GOAL OF THE EXERCISE: Copy each line of the listing where the word "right" can be found.

DATA SEGMENT:
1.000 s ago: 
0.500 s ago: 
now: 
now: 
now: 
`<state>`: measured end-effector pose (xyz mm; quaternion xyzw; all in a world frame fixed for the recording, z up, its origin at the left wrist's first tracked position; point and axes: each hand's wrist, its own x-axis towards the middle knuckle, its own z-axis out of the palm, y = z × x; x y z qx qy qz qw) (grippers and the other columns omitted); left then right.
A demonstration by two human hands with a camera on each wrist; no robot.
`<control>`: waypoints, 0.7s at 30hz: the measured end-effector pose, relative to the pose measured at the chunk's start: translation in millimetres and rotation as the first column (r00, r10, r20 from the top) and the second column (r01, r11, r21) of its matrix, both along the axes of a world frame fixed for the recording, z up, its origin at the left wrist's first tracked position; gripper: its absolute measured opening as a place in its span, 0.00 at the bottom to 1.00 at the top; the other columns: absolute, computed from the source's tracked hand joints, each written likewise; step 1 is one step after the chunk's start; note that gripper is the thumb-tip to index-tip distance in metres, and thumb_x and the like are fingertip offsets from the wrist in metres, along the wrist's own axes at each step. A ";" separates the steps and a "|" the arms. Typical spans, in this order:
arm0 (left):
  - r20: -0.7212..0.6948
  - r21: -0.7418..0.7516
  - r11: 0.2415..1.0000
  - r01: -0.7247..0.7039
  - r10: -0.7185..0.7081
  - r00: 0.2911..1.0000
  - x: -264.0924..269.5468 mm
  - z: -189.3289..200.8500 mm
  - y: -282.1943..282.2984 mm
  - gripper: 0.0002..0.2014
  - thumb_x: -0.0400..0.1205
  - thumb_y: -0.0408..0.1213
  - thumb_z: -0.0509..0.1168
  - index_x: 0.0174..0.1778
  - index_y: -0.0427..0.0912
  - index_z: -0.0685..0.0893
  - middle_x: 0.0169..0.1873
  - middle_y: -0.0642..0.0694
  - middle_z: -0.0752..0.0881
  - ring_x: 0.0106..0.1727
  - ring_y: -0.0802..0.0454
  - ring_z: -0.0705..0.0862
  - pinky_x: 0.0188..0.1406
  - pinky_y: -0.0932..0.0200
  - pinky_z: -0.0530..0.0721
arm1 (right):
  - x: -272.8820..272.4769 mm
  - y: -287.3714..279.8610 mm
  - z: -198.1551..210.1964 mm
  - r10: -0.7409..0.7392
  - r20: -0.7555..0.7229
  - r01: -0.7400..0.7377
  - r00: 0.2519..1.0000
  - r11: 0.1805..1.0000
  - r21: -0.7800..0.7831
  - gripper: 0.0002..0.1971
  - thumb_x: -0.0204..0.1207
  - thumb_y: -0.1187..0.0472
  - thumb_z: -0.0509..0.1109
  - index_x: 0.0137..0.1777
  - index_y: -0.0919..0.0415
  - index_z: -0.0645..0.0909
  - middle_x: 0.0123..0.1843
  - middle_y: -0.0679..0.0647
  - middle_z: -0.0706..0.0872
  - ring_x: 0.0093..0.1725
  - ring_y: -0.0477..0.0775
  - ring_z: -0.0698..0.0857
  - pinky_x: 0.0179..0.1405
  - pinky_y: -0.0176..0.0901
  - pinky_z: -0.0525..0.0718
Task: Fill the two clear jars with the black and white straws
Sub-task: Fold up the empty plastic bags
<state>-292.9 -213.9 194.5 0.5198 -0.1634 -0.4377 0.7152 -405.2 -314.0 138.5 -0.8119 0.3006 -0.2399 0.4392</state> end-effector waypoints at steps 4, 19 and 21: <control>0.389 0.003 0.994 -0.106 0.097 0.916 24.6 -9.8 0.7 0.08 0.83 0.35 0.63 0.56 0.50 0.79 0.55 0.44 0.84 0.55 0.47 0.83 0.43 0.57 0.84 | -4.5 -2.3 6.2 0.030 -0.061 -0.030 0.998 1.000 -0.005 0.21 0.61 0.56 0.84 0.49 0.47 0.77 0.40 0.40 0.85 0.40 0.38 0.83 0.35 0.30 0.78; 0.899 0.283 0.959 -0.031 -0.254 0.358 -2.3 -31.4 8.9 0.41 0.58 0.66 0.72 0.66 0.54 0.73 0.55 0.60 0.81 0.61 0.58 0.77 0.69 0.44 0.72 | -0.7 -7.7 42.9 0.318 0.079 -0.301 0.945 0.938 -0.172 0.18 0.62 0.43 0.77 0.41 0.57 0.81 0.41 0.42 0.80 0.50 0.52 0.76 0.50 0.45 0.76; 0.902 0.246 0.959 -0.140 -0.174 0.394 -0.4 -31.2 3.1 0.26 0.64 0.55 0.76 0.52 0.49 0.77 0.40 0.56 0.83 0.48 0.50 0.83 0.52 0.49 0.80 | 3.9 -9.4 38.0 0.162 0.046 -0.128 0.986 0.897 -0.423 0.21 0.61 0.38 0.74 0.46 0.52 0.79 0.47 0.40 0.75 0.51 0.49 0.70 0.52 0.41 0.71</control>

OUTPUT OF THE EXERCISE:
`<state>`: measured end-effector pose (xyz mm; quaternion xyzw; all in a world frame fixed for the recording, z up, its origin at the left wrist's first tracked position; point and axes: each hand's wrist, its own x-axis towards the middle knuckle, its own z-axis out of the palm, y = z × x; x y z qx qy qz qw) (grippers and the other columns omitted); left then right.
arm1 (right):

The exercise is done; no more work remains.